Last year, biotech industry entrepreneur Uncas Ben Favret was thinking about such high-tech textiles. And he asked himself: Why are players in some of the toughest arenas around -- doctors and nurses -- still wearing scrubs and lab coats made from unsophisticated cotton blends?
Errant microbes are the scourge of modern medical facilities. Each year, the spread of pathogens inside hospitals costs the facilities $30 billion and causes an estimated 1.7 million infections and nearly 100,000 deaths, according to the Centers for Disease Control and Prevention.
Maybe germ-killing, fluid-resistant uniforms could help, a friend who works as a surgeon suggested to Favret. And so Vestagen Technical Textiles was born. Under the brand name Vestex, Favret's startup makes lab coats and scrubs from fabric that is breathable, antimicrobial and fluid-resistant. Vestagen launched last year in Orlando and has attracted nearly $5 million in seed money from investors.
Vestex scrubs use a chemical compound called organosilane, which forms a colorless, odorless, positively charged barrier on the fabric's surface. "It's like a layer of electrically charged swords," says Favret. When bacteria hit the fabric, it punctures their cell membranes and kills them with an electrical charge. Vestagen licenses that technology, called NanoSphere, from Schoeller Textiles in Switzerland. Schoeller also licenses it to sportswear manufacturers including The North Face and Puma.
When Wilma Schmidt, a nurse at Lakewood Ranch Medical Center in Bradenton, Fla., volunteered to treat earthquake survivors in Haiti earlier this year, Vestagen donated scrubs for her and other emergency medical workers to try out.
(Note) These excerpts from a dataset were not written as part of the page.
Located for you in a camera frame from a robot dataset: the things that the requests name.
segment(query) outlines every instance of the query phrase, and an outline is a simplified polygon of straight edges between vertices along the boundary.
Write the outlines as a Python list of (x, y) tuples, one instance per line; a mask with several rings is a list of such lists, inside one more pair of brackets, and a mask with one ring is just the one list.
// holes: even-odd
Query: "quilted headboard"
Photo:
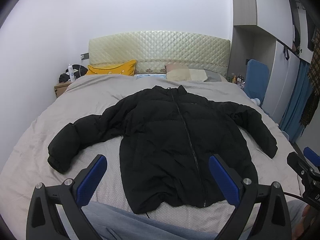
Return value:
[(89, 41), (93, 66), (135, 59), (136, 74), (165, 73), (170, 62), (188, 64), (226, 76), (230, 41), (197, 33), (143, 31), (108, 35)]

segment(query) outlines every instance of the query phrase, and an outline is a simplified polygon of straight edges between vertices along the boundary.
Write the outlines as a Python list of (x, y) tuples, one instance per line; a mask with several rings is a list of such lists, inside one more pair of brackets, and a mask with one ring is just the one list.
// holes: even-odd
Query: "metal screw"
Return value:
[(40, 188), (42, 187), (42, 185), (43, 185), (43, 184), (40, 182), (40, 183), (38, 183), (38, 184), (36, 185), (36, 188), (37, 188), (37, 189), (40, 189)]
[(252, 181), (249, 178), (245, 178), (245, 179), (243, 179), (243, 183), (246, 185), (250, 185), (252, 183)]
[(64, 185), (69, 186), (69, 185), (71, 185), (71, 184), (72, 184), (72, 182), (73, 182), (73, 180), (72, 180), (72, 179), (66, 179), (66, 180), (64, 181)]
[(277, 182), (277, 181), (275, 181), (275, 182), (273, 183), (273, 186), (274, 186), (275, 188), (280, 188), (280, 187), (281, 187), (280, 183)]

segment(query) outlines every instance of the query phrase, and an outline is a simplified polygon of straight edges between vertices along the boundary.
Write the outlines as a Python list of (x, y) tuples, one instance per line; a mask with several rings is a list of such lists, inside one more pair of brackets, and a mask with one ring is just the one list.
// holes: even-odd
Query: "person's hand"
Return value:
[(306, 218), (306, 215), (307, 215), (308, 212), (310, 211), (310, 208), (311, 208), (310, 205), (307, 205), (307, 206), (304, 208), (304, 210), (303, 210), (303, 212), (302, 212), (302, 219), (301, 219), (301, 221), (300, 221), (300, 222), (296, 225), (296, 227), (293, 229), (292, 240), (298, 239), (298, 237), (300, 237), (300, 236), (303, 234), (303, 232), (304, 232), (304, 230), (305, 230), (305, 228), (303, 227), (303, 222), (304, 222), (304, 220), (305, 220), (305, 218)]

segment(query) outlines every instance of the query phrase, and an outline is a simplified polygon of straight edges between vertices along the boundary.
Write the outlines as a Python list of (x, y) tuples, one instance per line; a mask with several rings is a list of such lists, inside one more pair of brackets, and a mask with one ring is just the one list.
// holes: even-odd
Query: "white wardrobe door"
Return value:
[(287, 77), (285, 79), (284, 87), (278, 105), (276, 106), (276, 110), (272, 116), (273, 121), (275, 121), (276, 123), (279, 123), (281, 121), (282, 116), (288, 106), (299, 71), (300, 59), (292, 52), (290, 52), (289, 54), (290, 59)]
[(300, 55), (299, 57), (308, 63), (311, 63), (313, 52), (308, 49), (308, 27), (306, 10), (300, 3), (297, 3), (299, 21), (300, 21)]
[(292, 48), (292, 15), (289, 0), (257, 0), (258, 26)]
[(262, 104), (262, 109), (266, 111), (272, 119), (280, 100), (289, 69), (289, 61), (285, 59), (283, 49), (284, 46), (277, 41), (269, 84)]

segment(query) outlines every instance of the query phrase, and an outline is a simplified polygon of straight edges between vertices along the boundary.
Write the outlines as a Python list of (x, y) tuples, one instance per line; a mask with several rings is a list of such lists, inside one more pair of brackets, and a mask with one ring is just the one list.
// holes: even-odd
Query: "black puffer jacket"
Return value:
[(79, 150), (123, 135), (121, 178), (134, 213), (154, 210), (162, 202), (206, 207), (224, 199), (208, 168), (213, 154), (219, 154), (243, 178), (258, 182), (237, 125), (270, 158), (275, 156), (276, 140), (256, 110), (233, 102), (208, 101), (183, 86), (155, 86), (123, 98), (102, 115), (67, 124), (49, 144), (48, 162), (65, 172)]
Schmidt reported to St. Francois de Sales Hospital in Port-au-Prince. More than half of the hospital was destroyed in the quake. Schmidt spent her days changing bandages on crushed limbs, working feet away from piles of rubble that still hid buried bodies.
"The fluids I came in contact with just rolled off the uniform," she says. "Nothing soaked through that fabric."
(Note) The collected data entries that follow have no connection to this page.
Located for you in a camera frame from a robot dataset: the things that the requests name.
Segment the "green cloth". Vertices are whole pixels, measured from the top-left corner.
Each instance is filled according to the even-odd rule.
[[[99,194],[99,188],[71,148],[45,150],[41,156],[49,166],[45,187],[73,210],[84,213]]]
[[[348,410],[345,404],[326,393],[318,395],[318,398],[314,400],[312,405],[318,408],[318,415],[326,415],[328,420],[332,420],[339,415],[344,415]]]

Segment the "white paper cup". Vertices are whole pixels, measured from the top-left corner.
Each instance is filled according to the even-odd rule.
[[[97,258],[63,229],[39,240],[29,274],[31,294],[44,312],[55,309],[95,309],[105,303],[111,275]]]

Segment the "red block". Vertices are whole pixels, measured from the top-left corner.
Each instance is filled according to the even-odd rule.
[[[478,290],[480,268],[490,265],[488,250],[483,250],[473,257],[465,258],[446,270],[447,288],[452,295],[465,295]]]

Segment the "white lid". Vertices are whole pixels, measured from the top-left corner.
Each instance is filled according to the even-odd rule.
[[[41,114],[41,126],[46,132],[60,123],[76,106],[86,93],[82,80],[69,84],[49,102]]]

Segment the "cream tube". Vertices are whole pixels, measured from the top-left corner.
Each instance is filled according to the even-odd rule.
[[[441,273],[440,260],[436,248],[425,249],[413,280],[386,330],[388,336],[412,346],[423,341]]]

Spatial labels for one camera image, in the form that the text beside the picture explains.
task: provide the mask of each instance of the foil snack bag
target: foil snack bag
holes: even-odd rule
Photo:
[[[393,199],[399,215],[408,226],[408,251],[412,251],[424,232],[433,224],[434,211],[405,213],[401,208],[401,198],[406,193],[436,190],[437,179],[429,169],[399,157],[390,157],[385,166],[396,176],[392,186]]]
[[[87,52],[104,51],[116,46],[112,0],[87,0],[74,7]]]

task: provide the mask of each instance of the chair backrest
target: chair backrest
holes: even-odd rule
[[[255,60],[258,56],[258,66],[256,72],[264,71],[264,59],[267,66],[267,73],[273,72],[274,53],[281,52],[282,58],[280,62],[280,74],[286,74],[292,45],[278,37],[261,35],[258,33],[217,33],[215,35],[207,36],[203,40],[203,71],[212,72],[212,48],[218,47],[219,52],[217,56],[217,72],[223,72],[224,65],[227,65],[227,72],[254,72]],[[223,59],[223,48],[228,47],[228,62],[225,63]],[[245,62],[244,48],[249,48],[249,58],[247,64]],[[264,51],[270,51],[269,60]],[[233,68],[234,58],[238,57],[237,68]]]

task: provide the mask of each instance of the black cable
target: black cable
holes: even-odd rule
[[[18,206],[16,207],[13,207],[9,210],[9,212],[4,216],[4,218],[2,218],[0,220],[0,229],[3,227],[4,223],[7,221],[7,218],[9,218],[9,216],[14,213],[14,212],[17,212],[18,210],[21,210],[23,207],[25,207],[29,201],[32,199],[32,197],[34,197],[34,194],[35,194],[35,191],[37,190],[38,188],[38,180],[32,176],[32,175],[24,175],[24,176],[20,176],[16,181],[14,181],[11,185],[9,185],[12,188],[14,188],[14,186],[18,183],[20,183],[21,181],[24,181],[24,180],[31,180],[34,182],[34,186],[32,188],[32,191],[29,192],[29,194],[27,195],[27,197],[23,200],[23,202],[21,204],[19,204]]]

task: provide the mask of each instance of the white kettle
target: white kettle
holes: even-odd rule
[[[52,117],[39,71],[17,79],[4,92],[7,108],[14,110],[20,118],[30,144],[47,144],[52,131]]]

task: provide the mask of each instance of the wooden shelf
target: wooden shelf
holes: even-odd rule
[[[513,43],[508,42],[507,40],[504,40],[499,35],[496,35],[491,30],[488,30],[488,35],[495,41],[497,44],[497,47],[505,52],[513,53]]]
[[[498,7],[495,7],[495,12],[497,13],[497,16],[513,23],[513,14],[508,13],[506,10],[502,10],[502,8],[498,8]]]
Vestex uniforms cost a few dollars more than regular scrubs or lab coats. For example, its scrub tops retail for $24 to $26, while traditional scrub tops sell for about $20 apiece.
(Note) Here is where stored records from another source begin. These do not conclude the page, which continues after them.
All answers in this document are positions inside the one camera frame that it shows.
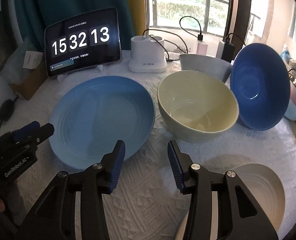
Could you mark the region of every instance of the clock digit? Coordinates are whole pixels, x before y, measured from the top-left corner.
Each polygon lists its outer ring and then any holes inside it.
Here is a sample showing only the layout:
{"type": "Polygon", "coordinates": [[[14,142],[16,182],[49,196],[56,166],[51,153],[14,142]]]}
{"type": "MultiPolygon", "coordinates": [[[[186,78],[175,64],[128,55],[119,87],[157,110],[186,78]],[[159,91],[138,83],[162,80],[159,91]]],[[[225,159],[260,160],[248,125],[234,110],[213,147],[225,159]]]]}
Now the clock digit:
{"type": "Polygon", "coordinates": [[[91,32],[91,35],[94,35],[94,37],[95,37],[95,43],[98,43],[98,41],[97,41],[97,29],[94,29],[94,30],[91,32]]]}
{"type": "Polygon", "coordinates": [[[86,39],[86,33],[82,32],[82,33],[79,33],[79,36],[78,38],[81,38],[81,36],[83,36],[81,42],[79,43],[79,47],[83,47],[83,46],[87,46],[87,43],[83,43],[86,39]]]}
{"type": "Polygon", "coordinates": [[[109,34],[108,34],[109,29],[107,27],[102,27],[100,32],[102,33],[103,31],[105,31],[103,33],[103,35],[106,36],[106,37],[105,38],[100,38],[100,39],[101,39],[102,42],[106,42],[106,41],[109,40],[109,34]]]}
{"type": "Polygon", "coordinates": [[[77,36],[76,35],[71,35],[69,40],[71,40],[72,43],[74,43],[74,45],[70,45],[70,49],[75,49],[78,46],[78,43],[76,42],[77,40],[77,36]]]}
{"type": "Polygon", "coordinates": [[[61,53],[64,53],[66,51],[66,49],[67,49],[66,43],[62,42],[62,41],[65,41],[65,40],[66,40],[66,38],[63,38],[63,39],[59,40],[59,47],[60,47],[59,51],[61,53]]]}
{"type": "Polygon", "coordinates": [[[55,55],[57,55],[57,41],[52,44],[52,47],[55,47],[55,55]]]}

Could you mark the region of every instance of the dark blue bowl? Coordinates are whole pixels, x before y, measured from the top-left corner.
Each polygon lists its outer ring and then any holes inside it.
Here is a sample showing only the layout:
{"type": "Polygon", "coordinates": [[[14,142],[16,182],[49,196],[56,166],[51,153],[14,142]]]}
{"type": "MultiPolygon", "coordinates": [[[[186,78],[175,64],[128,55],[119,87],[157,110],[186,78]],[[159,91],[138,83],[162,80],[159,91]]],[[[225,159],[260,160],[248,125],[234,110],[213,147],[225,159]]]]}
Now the dark blue bowl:
{"type": "Polygon", "coordinates": [[[277,52],[267,45],[253,43],[239,52],[230,87],[239,103],[240,120],[253,130],[274,127],[287,110],[288,72],[277,52]]]}

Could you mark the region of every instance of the white label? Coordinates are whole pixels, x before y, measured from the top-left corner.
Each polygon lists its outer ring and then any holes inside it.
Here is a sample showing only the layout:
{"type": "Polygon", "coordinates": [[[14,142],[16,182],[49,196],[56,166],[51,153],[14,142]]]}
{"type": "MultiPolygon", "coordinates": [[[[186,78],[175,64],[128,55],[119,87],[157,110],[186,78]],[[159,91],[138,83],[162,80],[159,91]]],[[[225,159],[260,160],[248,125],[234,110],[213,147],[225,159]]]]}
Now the white label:
{"type": "Polygon", "coordinates": [[[28,69],[35,69],[39,66],[40,62],[42,61],[44,57],[43,52],[38,51],[26,51],[25,60],[23,68],[28,69]]]}

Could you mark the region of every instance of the white tablecloth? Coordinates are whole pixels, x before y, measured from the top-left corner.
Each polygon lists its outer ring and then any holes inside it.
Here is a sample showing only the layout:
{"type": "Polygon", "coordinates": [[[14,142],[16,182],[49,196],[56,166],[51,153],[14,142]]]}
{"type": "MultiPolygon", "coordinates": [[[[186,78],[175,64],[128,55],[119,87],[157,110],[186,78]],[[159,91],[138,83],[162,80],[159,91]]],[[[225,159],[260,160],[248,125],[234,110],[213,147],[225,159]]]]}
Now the white tablecloth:
{"type": "MultiPolygon", "coordinates": [[[[0,134],[18,129],[37,120],[49,121],[60,98],[71,88],[91,78],[119,75],[142,84],[155,102],[155,125],[142,149],[125,161],[118,186],[112,195],[104,196],[104,207],[111,239],[173,239],[187,213],[190,197],[176,189],[167,157],[167,143],[174,137],[166,130],[157,104],[157,86],[163,77],[179,71],[172,62],[164,73],[132,73],[128,70],[129,52],[123,52],[119,64],[89,69],[68,75],[61,83],[46,80],[29,101],[18,100],[12,118],[0,134]]],[[[296,139],[291,123],[282,119],[274,128],[258,132],[236,124],[214,141],[188,144],[178,141],[182,152],[211,171],[222,171],[242,163],[267,165],[280,177],[286,196],[284,219],[278,232],[282,239],[296,222],[296,139]]],[[[18,180],[19,189],[29,210],[53,177],[61,170],[77,172],[52,153],[49,141],[37,150],[38,161],[18,180]]],[[[80,195],[76,216],[80,225],[80,195]]]]}

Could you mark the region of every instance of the beige plate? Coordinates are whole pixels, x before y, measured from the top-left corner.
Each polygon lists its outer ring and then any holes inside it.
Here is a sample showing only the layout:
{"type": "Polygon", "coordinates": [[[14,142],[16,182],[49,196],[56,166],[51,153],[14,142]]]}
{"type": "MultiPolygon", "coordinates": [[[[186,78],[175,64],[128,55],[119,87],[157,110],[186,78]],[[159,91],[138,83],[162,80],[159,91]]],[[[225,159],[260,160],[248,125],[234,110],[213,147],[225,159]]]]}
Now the beige plate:
{"type": "MultiPolygon", "coordinates": [[[[273,170],[261,164],[246,164],[233,169],[256,198],[276,231],[279,230],[285,208],[285,195],[282,183],[273,170]]],[[[178,228],[175,240],[182,240],[188,214],[178,228]]],[[[217,239],[218,199],[212,193],[212,218],[210,240],[217,239]]]]}
In April, Mercy Health Partners in Knoxville, Tenn., bought 600 Vestex lab coats for its doctors. "Studies have shown that physicians bring in bacteria from their ties and lab coats," says Jerry Sanders, chief medical officer for the network of health care facilities. "They are happy to give up the tie, but the lab coat identifies them as a physician. The Vestex coats are effective against a lot of different bacteria."
Vestagen is still in its early stages, with less than $500,000 in revenue since it began selling products in January. In addition to medical garments, the company is developing quarantine curtains, sheets, towels, patient gowns and blankets. Favret says he expects sales will pick up enough to push 2010 revenues over $6 million.
Researchers at Virginia Commonwealth University recently completed clinical trials to examine whether Vestex scrubs had fewer bacteria than regular scrubs when healthcare workers wore each kind over the course of eight weeks, washing them regularly. Halfway through the study, the Vestex scrubs had less bacteria -- a "statistically significant" amount -- compared to regular scrubs, says Gonzalo Bearman, the doctor and associate professor of internal medicine and infectious disease who led the study.
Even before the study wrapped up, Vestagen was winning converts. Wilma Schmidt says her experience in Haiti made her a believer. "I was working in 95 to 100 degree temperatures and I would be soaked with sweat, but the uniform -- inside and out -- dried very quickly," she says. "I felt protected and cool. It was amazing."